Implication of co-evolutionary dynamics for genetic resistance to rice blast fungus

Authors: Jia, Yulin

Submitted to: Rice Technical Working Group Meeting Proceedings
Publication Type: Proceedings
Publication Acceptance Date: 2/18/2014
Publication Date: 12/15/2014
Citation: Jia, Y. 2014. Implication of co-evolutionary dynamics for genetic resistance to rice blast fungus. Proc. 35th Rice Tech. Work. Group Meet., New Orleans, LA, p.39. Feb 18-21, 2014. CDROM.

Interpretive Summary:

Technical Abstract: Plant resistance (R) genes play important roles in fighting against pathogens. Over 100 R genes and some of their cognate pathogen effectors have been molecularly characterized. It was found that most R genes encode predicated receptor proteins with nucleotide binding sites (NBS) and leucine rich repeats (LRR). In contrast, the cognate pathogen effectors are random molecules without common motifs. Understanding the molecular dynamics of host-pathogen co-evolution has been a subject for intensive investigation worldwide.

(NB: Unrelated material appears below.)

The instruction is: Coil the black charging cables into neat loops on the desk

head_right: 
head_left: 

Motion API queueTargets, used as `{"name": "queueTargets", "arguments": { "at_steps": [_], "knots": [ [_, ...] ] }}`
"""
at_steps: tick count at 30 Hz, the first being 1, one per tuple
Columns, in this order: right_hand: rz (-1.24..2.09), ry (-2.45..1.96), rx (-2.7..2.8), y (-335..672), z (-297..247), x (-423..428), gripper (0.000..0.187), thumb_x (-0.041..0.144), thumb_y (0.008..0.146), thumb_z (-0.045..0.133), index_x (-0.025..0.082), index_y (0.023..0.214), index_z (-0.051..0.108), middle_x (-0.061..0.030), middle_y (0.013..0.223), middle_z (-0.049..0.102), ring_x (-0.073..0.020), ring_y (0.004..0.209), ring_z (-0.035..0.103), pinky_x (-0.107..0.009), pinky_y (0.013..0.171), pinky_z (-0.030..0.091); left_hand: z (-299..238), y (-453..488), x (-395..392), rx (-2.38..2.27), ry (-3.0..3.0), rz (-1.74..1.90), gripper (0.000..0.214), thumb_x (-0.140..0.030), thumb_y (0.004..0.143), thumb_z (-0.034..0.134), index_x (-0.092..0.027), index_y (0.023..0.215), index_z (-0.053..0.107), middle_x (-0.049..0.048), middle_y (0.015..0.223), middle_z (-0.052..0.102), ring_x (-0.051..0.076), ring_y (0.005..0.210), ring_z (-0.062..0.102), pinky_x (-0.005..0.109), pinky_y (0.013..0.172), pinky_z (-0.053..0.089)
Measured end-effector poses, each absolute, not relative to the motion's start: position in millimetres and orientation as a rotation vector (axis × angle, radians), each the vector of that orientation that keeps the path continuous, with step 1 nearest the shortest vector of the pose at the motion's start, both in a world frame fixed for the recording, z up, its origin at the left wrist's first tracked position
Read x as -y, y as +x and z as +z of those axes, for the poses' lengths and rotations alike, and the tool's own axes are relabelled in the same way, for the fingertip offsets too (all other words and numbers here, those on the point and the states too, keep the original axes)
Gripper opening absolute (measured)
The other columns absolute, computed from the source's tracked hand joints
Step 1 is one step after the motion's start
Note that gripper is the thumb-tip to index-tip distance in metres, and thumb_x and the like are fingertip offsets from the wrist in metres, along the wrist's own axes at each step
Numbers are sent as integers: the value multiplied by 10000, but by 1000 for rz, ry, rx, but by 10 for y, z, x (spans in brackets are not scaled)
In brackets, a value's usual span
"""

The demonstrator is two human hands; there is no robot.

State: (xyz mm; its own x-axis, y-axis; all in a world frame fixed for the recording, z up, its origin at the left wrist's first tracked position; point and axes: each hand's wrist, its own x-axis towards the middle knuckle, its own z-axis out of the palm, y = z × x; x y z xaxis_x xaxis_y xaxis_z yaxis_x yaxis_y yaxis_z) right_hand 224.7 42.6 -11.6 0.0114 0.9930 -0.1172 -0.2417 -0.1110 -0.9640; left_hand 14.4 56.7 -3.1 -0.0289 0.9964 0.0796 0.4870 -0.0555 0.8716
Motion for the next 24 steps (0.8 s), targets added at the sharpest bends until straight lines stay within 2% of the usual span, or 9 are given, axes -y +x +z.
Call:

Blast disease of rice (Oryza sativa) caused by the fungus Magnaporthe oryzae is one of the most serious crop diseases. O. sativa has been grown as an important food for human consumption for thousands years, and can be found in most countries around the globe. Thus far, O. sativa has the following five subgroups: aus (AUS), indica (IND), temperate japonica (TEJ), tropical japonica (TRJ), and aromatic (ARO). In the present study, the deployed major blast R genes, Pi-ta, Pi-b, and Pi-z in 1800 rice germplasm, collected from over 100 countries, from the National Small Grains Collection (NSGC) have been analyzed using DNA markers and pathogenicity assays. Pi-ta and Pi-b were mostly found in IND and TRJ, whereas Pi-z was found in all subgroups except for ARO. Twenty rice germplasms with 2 R genes were only identified in indica cultivars collected from countries in Southeast Asia, China, Africa, South America, South Pacific, Mideast, and Europe. This analysis revealed that one or two R genes have been critical for combating blast disease worldwide. This finding has significant implications for evolution and adaptation of rice blast fungus. New strategies for crop protection will be presented.